In Jesus’s “Sermon on the Mount” Matthew records a verse that’s probably quoted by more non-Christians than Christian. Can you guess what verse I am thinking of (I know the title of the post probably gave it away)? Matthew 7:1 , “Judge not, that you be not judged.” 

Photo Source: by Robert Payne

Photo Source: by Robert Payne

But let’s look at the context of what Jesus is saying here, and let’s see if he really means what people often use this verse to mean. In full the passage reads as follows:

“Judge not, that you be not judged. For with what judgment you judge, you will be judged; and with the measure you use, it will be measured back to you. And why do you look at the speck in your brother’s eye, but do not consider the plank in your own eye? Or how can you say to your brother, ‘Let me remove the speck from your eye’; and look, a plank is in your own eye? Hypocrite! First remove the plank from your own eye, and then you will see clearly to remove the speck from your brother’s eye. Do not give what is holy to the dogs; nor cast your pearls before swine, lest they trample them under their feet, and turn and tear you in pieces.” Matthew 7:1-6 (NKJV)

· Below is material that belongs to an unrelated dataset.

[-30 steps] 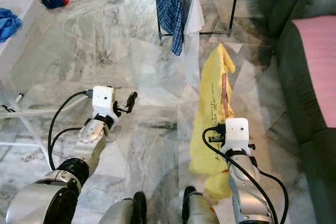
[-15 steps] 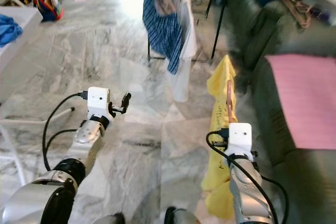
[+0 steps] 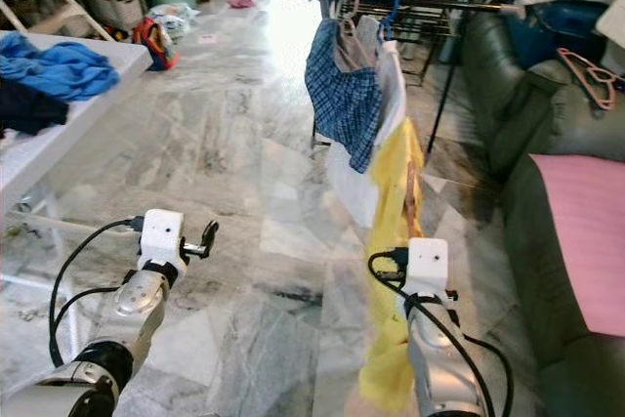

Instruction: Hang hanger

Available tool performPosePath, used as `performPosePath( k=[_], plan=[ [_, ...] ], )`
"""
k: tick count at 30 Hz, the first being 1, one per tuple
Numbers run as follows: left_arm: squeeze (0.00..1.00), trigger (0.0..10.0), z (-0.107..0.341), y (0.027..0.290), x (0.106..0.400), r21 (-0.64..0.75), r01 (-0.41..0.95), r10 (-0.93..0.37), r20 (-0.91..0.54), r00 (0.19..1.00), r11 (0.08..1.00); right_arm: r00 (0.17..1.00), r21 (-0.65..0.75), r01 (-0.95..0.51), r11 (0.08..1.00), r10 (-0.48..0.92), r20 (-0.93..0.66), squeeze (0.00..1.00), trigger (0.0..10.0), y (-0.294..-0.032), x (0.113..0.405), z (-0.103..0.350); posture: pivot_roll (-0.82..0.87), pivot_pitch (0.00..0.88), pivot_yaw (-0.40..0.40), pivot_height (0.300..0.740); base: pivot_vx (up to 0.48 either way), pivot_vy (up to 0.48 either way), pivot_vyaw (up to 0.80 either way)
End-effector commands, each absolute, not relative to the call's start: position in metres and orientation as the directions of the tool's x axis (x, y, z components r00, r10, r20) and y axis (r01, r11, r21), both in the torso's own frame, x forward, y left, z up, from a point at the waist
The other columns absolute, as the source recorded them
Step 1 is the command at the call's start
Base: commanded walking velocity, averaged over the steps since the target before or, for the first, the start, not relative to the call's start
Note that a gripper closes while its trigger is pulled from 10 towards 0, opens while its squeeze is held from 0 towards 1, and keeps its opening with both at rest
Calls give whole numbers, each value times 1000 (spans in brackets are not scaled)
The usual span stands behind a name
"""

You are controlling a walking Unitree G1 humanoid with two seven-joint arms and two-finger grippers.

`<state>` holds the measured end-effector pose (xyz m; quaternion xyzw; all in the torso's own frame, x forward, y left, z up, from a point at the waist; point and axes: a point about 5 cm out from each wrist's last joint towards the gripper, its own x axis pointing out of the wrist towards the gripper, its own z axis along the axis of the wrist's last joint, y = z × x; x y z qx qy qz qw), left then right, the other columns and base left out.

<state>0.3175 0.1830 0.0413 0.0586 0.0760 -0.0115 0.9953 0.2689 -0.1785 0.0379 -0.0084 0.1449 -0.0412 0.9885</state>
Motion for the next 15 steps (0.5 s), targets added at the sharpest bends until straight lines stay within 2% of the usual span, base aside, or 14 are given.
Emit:
performPosePath(
  k=[1, 2, 3, 4, 5, 6, 10, 15],
  plan=[
    [0, 10000, 41, 187, 315, 99, 6, 8, -145, 989, 995, 971, -25, 86, 996, -90, -222, 0, 0, -178, 271, 46, -76, 0, -8, 740, 0, 0, 0],
    [0, 10000, 40, 188, 315, 89, 3, 10, -146, 989, 996, 972, -21, 88, 996, -90, -216, 0, 0, -177, 269, 46, -76, 0, -7, 740, 0, 0, 0],
    [0, 10000, 40, 187, 314, 94, 14, -1, -143, 990, 995, 973, 3, 111, 994, -108, -205, 0, 902, -177, 267, 45, -79, 0, -4, 740, 0, 0, 0],
    [0, 10000, 41, 185, 315, 100, 29, -15, -141, 990, 995, 973, 4, 118, 993, -115, -200, 0, 6784, -177, 265, 44, -83, 0, 0, 740, 0, 0, 0],
    [0, 10000, 41, 184, 316, 100, 35, -21, -140, 990, 994, 973, -2, 117, 993, -115, -198, 0, 6784, -177, 265, 44, -83, 0, 1, 740, 0, 0, 0],
    [0, 10000, 43, 181, 317, 98, 50, -36, -138, 990, 994, 970, -1, 130, 992, -127, -207, 0, 10000, -179, 263, 42, -87, 0, 6, 740, 0, 0, 0],
    [0, 10000, 46, 174, 320, 77, 84, -74, -125, 989, 993, 962, 1, 161, 987, -157, -222, 0, 10000, -184, 260, 38, -95, 0, 16, 740, 0, 0, 0],
    [0, 10000, 44, 159, 319, 45, 147, -140, -129, 982, 988, 962, -3, 168, 986, -165, -217, 0, 10000, -187, 257, 37, -116, 0, 28, 740, 288, 0, -711]
  ],
)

When we look at what Jesus is actually saying it’s really less of a prohibition against judging as it is a warning about how one judges. Be careful, he’s saying, because the same way you judge others will be how you are judged. The standard you use to measure them will be the standard used to measure you.

Then he starts talking about the great issues that effect you, removing the plank in your own eye, before you can help someone else with the same issue to a lesser degree, the speck in their eye.  He wants us to recognize that speck for the problem it is.  He wants us to be able to help them. And that means judging the person and their problem after we have applied that judgment to ourselves.

And then he cautions us in our use of judgment toward those that will not or cannot receive it. He equates righteous judgment with pearls and calls it holy. We have the responsibility to judge with clean hands and a loving heart those that will receive it. We must treat others the way that we would want to be treated.

Because, judge not, lest you be judged, is really just another way of saying, do unto others as you would have them do unto you. And that’s really just another way of saying you should love your neighbor as yourself. And that, Jesus said, is very like the greatest commandment to love God with all of your heart , soul, mind, and strength.

So we are commanded to judge righteous judgment. To treat others as we would want to be treated. When we love that way, when we judge that way, then we fulfill the law of God.